CVE-2019-1020003
Description
Invenio-Records before 1.2.2 has a stored XSS vulnerability in its administration interface, allowing attackers with upload access to inject scripts.
AI Insight
LLM-synthesized narrative grounded in this CVE's description and references.
Invenio-Records before 1.2.2 has a stored XSS vulnerability in its administration interface, allowing attackers with upload access to inject scripts.
Vulnerability
Description
A Cross-Site Scripting (XSS) vulnerability exists in invenio-records versions prior to 1.2.2. The issue arises from improper sanitization of JSON data when rendering records in the administration interface, allowing arbitrary script execution [1][4].
Exploitation
An attacker with access to upload new records can craft a malicious payload within the record's JSON data. When an administrator later views that record in the admin interface, the payload is executed in the context of the admin's browser [1][3]. The attack requires the attacker to have record upload privileges, but no additional authentication on the admin's side.
Impact
Successful exploitation allows the attacker to execute arbitrary JavaScript in the administrator's browser session. This can lead to theft of session cookies, page content manipulation, or other actions performed as the admin user, potentially compromising the entire repository [1][4].
Mitigation
The vulnerability has been fixed in versions 1.0.1, 1.1.1, and 1.2.2 of invenio-records. Users should upgrade to any of these patched versions immediately [1][4].
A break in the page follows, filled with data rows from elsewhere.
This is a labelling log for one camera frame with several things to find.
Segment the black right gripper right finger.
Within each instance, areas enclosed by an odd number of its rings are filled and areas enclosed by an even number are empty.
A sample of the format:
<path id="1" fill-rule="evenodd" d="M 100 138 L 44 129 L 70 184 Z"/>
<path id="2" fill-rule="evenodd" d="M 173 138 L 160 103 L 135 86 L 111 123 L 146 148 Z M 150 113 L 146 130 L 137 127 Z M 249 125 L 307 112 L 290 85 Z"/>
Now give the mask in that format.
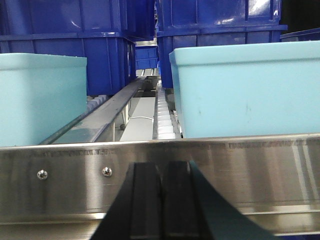
<path id="1" fill-rule="evenodd" d="M 275 240 L 208 182 L 194 161 L 170 161 L 163 173 L 166 240 Z"/>

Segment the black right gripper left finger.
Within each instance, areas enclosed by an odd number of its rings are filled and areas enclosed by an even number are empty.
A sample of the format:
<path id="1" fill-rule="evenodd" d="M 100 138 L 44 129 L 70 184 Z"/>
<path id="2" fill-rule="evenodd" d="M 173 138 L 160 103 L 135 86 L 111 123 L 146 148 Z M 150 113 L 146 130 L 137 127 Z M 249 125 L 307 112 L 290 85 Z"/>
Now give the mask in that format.
<path id="1" fill-rule="evenodd" d="M 93 240 L 161 239 L 160 176 L 153 162 L 131 163 Z"/>

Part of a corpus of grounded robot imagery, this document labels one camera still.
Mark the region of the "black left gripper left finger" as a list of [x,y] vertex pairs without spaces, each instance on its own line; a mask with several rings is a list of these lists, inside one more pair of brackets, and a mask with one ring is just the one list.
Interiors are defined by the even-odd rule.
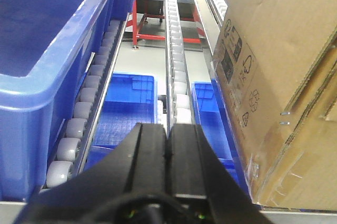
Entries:
[[100,161],[34,196],[15,222],[116,223],[164,204],[165,140],[161,125],[138,123]]

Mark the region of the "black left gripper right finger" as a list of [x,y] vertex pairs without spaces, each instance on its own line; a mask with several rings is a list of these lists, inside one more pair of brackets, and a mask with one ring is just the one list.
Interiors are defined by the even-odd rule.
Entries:
[[271,223],[226,171],[200,125],[175,124],[168,144],[169,192],[190,223]]

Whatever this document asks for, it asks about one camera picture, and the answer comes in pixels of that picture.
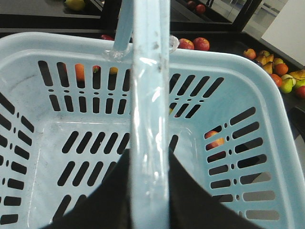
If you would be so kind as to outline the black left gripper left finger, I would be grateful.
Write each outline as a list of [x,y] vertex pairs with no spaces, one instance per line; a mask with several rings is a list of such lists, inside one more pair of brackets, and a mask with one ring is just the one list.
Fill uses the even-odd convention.
[[130,229],[130,150],[124,150],[102,183],[48,229]]

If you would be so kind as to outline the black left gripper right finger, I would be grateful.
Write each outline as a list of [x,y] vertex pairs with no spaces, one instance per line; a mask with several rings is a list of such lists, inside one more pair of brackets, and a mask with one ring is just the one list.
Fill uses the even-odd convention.
[[171,229],[258,229],[214,199],[185,170],[169,150]]

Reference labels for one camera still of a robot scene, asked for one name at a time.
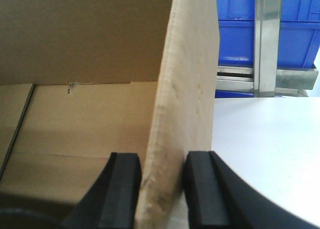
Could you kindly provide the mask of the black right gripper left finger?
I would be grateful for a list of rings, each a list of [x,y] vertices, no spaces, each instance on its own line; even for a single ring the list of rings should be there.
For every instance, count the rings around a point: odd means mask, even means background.
[[[96,181],[63,220],[66,229],[132,229],[142,180],[136,153],[110,157]]]

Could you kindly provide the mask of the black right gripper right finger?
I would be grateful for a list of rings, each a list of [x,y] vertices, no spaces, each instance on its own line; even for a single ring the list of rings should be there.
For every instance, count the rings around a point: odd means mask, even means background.
[[[190,151],[183,189],[191,229],[314,229],[242,180],[214,151]]]

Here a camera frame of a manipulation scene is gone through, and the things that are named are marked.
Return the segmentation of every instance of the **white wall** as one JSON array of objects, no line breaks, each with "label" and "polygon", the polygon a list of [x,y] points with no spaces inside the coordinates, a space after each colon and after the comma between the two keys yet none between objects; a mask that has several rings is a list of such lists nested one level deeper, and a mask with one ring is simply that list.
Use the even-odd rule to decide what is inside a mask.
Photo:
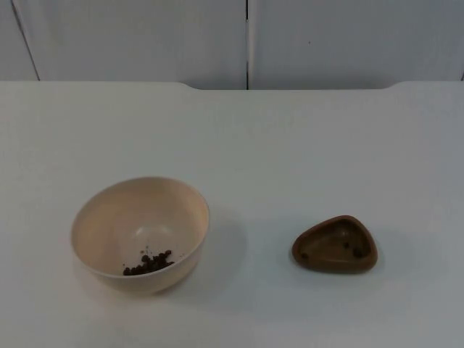
[{"label": "white wall", "polygon": [[0,0],[0,80],[36,80],[9,0]]},{"label": "white wall", "polygon": [[41,80],[245,88],[244,0],[14,0]]},{"label": "white wall", "polygon": [[251,88],[460,80],[462,0],[249,0]]}]

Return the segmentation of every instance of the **small triangular dish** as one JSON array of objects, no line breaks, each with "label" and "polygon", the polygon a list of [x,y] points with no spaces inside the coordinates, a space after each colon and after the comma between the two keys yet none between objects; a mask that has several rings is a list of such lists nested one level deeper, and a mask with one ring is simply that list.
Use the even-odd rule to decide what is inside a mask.
[{"label": "small triangular dish", "polygon": [[368,229],[355,217],[333,217],[300,235],[291,248],[302,267],[326,273],[363,273],[377,263]]}]

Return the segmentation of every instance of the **beige bowl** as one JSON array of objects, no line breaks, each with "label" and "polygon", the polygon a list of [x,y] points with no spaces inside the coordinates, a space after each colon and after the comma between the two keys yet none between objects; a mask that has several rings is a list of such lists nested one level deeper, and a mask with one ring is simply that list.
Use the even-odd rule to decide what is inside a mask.
[{"label": "beige bowl", "polygon": [[[106,188],[84,205],[72,225],[78,259],[116,289],[153,293],[185,277],[198,262],[209,210],[194,188],[168,178],[138,178]],[[143,253],[172,250],[175,263],[143,275],[124,276]]]}]

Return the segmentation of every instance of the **food pellet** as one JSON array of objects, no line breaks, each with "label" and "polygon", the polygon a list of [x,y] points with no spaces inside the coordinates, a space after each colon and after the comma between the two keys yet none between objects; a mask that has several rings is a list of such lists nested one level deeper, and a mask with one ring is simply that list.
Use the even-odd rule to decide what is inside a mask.
[{"label": "food pellet", "polygon": [[123,271],[124,276],[137,276],[139,274],[146,274],[151,273],[157,270],[161,270],[166,268],[167,266],[171,266],[174,262],[167,261],[167,258],[172,254],[171,250],[166,250],[165,252],[160,252],[158,255],[153,256],[150,258],[147,254],[141,257],[141,265],[137,265],[135,267],[129,268],[126,267]]}]

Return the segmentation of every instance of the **bowl rim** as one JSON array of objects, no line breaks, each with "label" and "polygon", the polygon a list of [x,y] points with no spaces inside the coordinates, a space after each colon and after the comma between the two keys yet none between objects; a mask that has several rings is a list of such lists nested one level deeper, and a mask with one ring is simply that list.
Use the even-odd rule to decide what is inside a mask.
[{"label": "bowl rim", "polygon": [[[89,204],[92,201],[92,199],[94,199],[98,195],[102,194],[106,190],[109,190],[109,189],[113,188],[114,186],[118,186],[118,185],[123,184],[123,183],[128,183],[130,181],[137,181],[137,180],[143,180],[143,179],[150,179],[150,180],[157,179],[157,180],[164,180],[164,181],[172,181],[174,183],[179,183],[179,184],[181,184],[183,186],[186,186],[188,189],[192,190],[195,194],[197,194],[198,197],[203,201],[204,205],[206,206],[206,211],[207,211],[207,226],[206,226],[206,231],[204,232],[203,237],[196,244],[196,246],[190,252],[185,254],[179,261],[174,262],[172,265],[169,265],[169,266],[167,266],[165,268],[162,268],[161,270],[156,270],[156,271],[150,272],[150,273],[138,274],[138,275],[115,275],[115,274],[111,274],[111,273],[102,272],[100,270],[97,270],[96,268],[93,268],[93,267],[87,265],[79,257],[78,253],[75,250],[74,243],[73,243],[73,231],[74,231],[75,224],[77,223],[79,214],[83,211],[83,209],[87,206],[87,204]],[[131,179],[123,180],[123,181],[118,181],[117,183],[113,183],[112,185],[110,185],[110,186],[108,186],[106,188],[103,188],[101,191],[94,194],[90,199],[88,199],[86,201],[86,203],[83,204],[83,206],[79,209],[79,211],[75,215],[74,220],[72,221],[71,231],[70,231],[70,243],[71,243],[72,253],[74,254],[74,257],[76,259],[78,259],[79,262],[81,263],[81,265],[83,265],[85,268],[87,268],[88,270],[90,270],[91,272],[93,272],[93,273],[95,273],[95,274],[97,274],[99,276],[104,276],[106,278],[124,279],[124,280],[129,281],[130,279],[146,278],[146,277],[149,277],[149,276],[154,276],[155,274],[163,273],[165,271],[168,271],[169,269],[173,269],[174,267],[180,265],[182,262],[187,260],[193,253],[195,253],[197,251],[197,249],[203,244],[204,239],[206,238],[206,235],[210,232],[210,216],[211,216],[211,214],[210,214],[210,206],[208,205],[207,200],[204,198],[204,196],[196,188],[194,188],[192,185],[189,185],[189,184],[185,183],[184,181],[174,179],[174,178],[165,177],[165,176],[141,176],[141,177],[137,177],[137,178],[131,178]]]}]

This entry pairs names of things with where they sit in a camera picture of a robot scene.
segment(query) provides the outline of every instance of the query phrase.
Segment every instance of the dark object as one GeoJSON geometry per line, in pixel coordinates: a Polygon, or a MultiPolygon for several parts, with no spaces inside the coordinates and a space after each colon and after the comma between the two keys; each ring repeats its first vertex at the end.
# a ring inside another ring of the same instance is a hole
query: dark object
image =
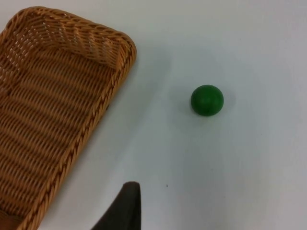
{"type": "Polygon", "coordinates": [[[213,85],[198,87],[191,96],[192,109],[201,116],[217,114],[224,105],[222,92],[213,85]]]}
{"type": "Polygon", "coordinates": [[[125,183],[112,205],[92,230],[141,230],[139,183],[125,183]]]}

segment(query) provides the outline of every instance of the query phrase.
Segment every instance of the woven basket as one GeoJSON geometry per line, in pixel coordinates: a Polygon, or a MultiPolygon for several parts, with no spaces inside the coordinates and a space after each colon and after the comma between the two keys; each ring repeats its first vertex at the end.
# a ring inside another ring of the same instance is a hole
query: woven basket
{"type": "Polygon", "coordinates": [[[36,230],[136,58],[125,34],[32,7],[0,34],[0,230],[36,230]]]}

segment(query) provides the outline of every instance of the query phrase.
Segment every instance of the black object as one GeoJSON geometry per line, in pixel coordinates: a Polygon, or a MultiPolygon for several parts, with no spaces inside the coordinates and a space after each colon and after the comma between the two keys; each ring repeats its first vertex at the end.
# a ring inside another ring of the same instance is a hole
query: black object
{"type": "Polygon", "coordinates": [[[127,182],[92,230],[141,230],[141,189],[127,182]]]}

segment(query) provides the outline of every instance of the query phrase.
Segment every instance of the ball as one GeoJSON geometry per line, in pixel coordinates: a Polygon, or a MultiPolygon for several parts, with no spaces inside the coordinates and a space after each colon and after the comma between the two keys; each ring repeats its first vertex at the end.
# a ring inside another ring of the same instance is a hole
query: ball
{"type": "Polygon", "coordinates": [[[213,85],[202,85],[191,96],[192,109],[201,116],[212,116],[224,105],[222,92],[213,85]]]}

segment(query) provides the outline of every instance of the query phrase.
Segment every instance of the wicker basket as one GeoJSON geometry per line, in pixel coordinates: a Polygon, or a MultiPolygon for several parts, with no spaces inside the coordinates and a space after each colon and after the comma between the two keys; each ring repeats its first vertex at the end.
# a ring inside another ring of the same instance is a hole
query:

AI Insight generated on May 22, 2026. Synthesized from this CVE's description and the cited reference URLs; citations are validated against the source bundle.
Affected packages
Versions sourced from the GitHub Security Advisory.
| Package | Affected versions | Patched versions |
|---|---|---|
invenio-recordsPyPI | < 1.0.2 | 1.0.2 |
invenio-recordsPyPI | >= 1.1.0, < 1.1.1 | 1.1.1 |
invenio-recordsPyPI | >= 1.2.0, < 1.2.2 | 1.2.2 |
Affected products
2- Invenio/invenio-recordsv5Range: < 1.2.2
Patches
0No patches discovered yet.
Vulnerability mechanics
AI mechanics synthesis has not run for this CVE yet.
References
4- github.com/advisories/GHSA-vxh3-mvv7-265jghsaADVISORY
- nvd.nist.gov/vuln/detail/CVE-2019-1020003ghsaADVISORY
- github.com/inveniosoftware/invenio-records/security/advisories/GHSA-vxh3-mvv7-265jghsax_refsource_MISCWEB
- github.com/pypa/advisory-database/tree/main/vulns/invenio-records/PYSEC-2019-27.yamlghsaWEB
News mentions
0No linked articles in our index yet.